|Libyan opposition fighters have mostly relied on weapons and equipment scavenged from regime military bases [AFP]
The French military has confirmed that it air dropped weapons in June to Libyan rebels fighting in the highlands south of the capital.
Colonel Thierry Burkhard, a spokesman for the French general staff, told Al Jazeera on Wednesday that the military had dropped assault rifles, machine guns and rocket-propelled grenade launchers to groups of unarmed civilians it deemed to be at risk.
Earlier in the day, the Le Figaro newspaper and AFP news agency reported that France had dropped several tonnes of arms, including Milan anti-tank rockets and light armoured vehicles.
The air drops arrived somewhere in rebel-held towns in the Nafusa mountains, which run east-west from the Tunisian border around 100km south of Tripoli.
Rebels control most of the Nafusa up to the town of Yafran, while regime forces loyal to leader Muammar Gaddafi still hold Gharyan, a key town that lies astride the north-south road to the capital.
On March 19, a coalition of NATO countries launched a military intervention in Libya under the mandate of a United Nations Security Council resolution aimed at protecting civilians from the onslaught launched by Gaddafi after mass protests broke out against his rule in mid-February.
The Security Council resolution established a no-fly zone, asset freeze and arms embargo on Libya and various regime entities.
Rifles and ammunition
Burkhard said France had become aware in early June that rebel-held villages had come under pressure from loyalist forces.
"We began by dropping humanitarian aid: food, water and medical supplies," he told the AFP news agency.
"During the operation, the situation for the civilians on the ground worsened. We dropped arms and means of self-defence, mainly ammunition."
Burkhard described the arms as "light infantry weapons of the rifle type" and said the drops were carried out over several days "so that civilians would not be massacred".
Though Burkhard framed the French weapons supplies as a method of protecting civilians in accordance with the UN mandate, it was still unclear whether such air drops violated the arms embargo.
NATO countries such as the United States have tried to emphasise that they are not taking sides in the conflict and that their strikes on Gaddafi's armour, anti-aircraft emplacements and command bunkers are only meant to protect civilians.
They have denied trying to kill Gaddafi, though US Admiral Samuel Locklear, a NATO commander in Naples, Italy, reportedly told a visiting US congressman in May that they were actively targeting and trying to kill him.
'Light armoured cars'
According to Le Figaro, which said it had seen a secret intelligence memo and talked to well-placed officials, the drops were designed to help rebel fighters encircle Tripoli and encourage a popular revolt in the city itself.
"If the rebels can get to the outskirts of Tripoli, the capital will take the chance to rise against [Gaddafi]," said an official quoted in the report.
"The regime's mercenaries are no longer getting paid and are scarcely getting fed. There's a severe fuel shortage, the population has had enough."
A well-placed non-government source told the AFP that 40 tonnes of weapons including "light armoured cars" had been delivered to rebels in western Libya.

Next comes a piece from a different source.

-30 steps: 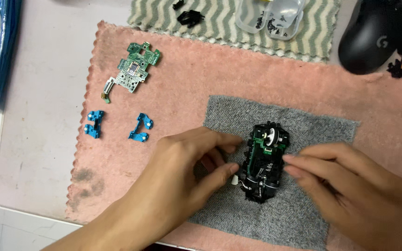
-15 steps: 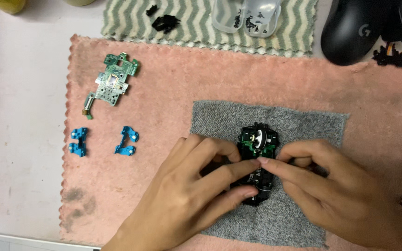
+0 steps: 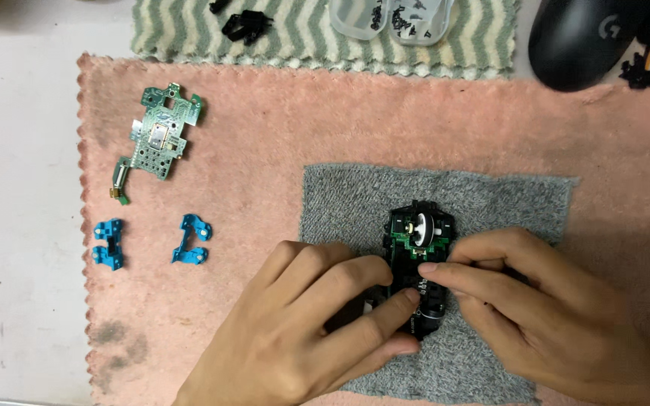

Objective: The person uses a small screwdriver to tighten screws on a black electronic component with a green circuit board. They then connect a black battery pack to the component and secure it in place.

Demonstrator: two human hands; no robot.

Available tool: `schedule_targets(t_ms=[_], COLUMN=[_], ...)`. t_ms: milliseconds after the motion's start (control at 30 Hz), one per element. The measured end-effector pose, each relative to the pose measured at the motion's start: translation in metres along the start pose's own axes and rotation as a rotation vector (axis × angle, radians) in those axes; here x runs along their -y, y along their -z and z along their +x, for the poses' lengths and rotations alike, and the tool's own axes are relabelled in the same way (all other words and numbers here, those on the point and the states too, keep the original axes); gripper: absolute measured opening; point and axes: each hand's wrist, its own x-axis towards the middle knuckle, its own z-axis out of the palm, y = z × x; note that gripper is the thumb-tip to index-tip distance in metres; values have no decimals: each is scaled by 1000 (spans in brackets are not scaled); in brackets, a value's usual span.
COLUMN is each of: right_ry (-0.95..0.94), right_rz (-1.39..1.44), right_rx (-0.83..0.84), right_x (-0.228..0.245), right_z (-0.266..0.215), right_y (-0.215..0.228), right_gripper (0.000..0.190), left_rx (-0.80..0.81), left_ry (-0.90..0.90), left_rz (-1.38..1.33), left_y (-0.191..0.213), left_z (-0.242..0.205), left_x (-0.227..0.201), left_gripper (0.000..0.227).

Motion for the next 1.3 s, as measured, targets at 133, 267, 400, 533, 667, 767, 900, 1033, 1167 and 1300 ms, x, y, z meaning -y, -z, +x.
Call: schedule_targets(t_ms=[133, 267, 400, 533, 667, 767, 900, 1033, 1167, 1300], right_ry=[110, 52, -21, 2, 158, 89, -28, 57, 46, 90], right_rz=[-140, -104, -9, -36, -228, -109, -67, -179, -214, -253], right_rx=[65, 77, 0, 69, 153, 122, 85, 92, 86, 88], right_x=[-3, 2, 6, 0, 3, 2, 8, 3, 6, 5], right_z=[1, 2, 5, -3, 2, -8, -19, -17, -21, -22], right_y=[3, 4, 8, 18, 28, 19, 13, 11, 6, 5], right_gripper=[29, 31, 29, 49, 41, 59, 64, 55, 53, 48], left_rx=[1, 8, -11, -28, -22, -29, -23, -11, -31, -37], left_ry=[8, 8, -36, -48, -77, -88, -87, -54, -77, -81], left_rz=[7, -6, 11, 46, 104, 152, 141, 113, 136, 113], left_y=[1, 0, -3, -7, -8, -8, -6, -6, -7, -6], left_z=[1, 1, -1, -4, -5, -4, -3, -3, -3, -3], left_x=[-2, -1, 1, -2, -2, -3, -5, -10, -9, -7], left_gripper=[25, 26, 28, 28, 28, 27, 26, 24, 21, 20])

France has taken a leading role in organising international support for the uprising against Gaddafi's four-decade-old rule, and French and British jets are spearheading a NATO-led air campaign targeting his forces.
Rebel forces are mainly based in Benghazi in the east of the country, and hold a besieged enclave supplied by sea in the western coastal town of Misrata, but have been unable to mount a convincing advance on the capital.
Obama says Congress making a 'fuss'
Responding to domestic critics of America's role in the intervention, President Barack Obama told reporters at a White House news conference that politicians in Congress were making a "fuss" and "noise" for political reasons.
"This operation is limited in time and in scope. So I said to the American people, here's our narrow mission and we carried out that narrow mission in exemplary fashion," Obama said.
A number of Republican and Democratic legislators say Obama should have consulted Congress before involving US troops. Some believe he has violated the Vietnam-era War Powers Resolution, which requires the president to seek Congressional approval within 60 days after the start of "hostilities". Obama has argued that the US air campaign in Libya does not amount to "hostilities".
"I have had all the members of Congress over to talk about it," Obama said. "I think such a consultation is entirely appropriate. But do I think our actions in any way violate the War Powers Resolution? No."
Not one US soldier has died or been injured by enemy gunfire, Obama said, and "there's no risks of additional escalation."
But he seemed to allow that the mission was open-ended.
"As long as Gaddafi is still presenting himself as the head of the Libyan government and as long as he still controls large numbers of troops, the Libyan people will be in danger of counter-offensives and retribution," he said.
"I think it would be hard for us to feel confident that the Libyan people are going to be protected unless he steps down."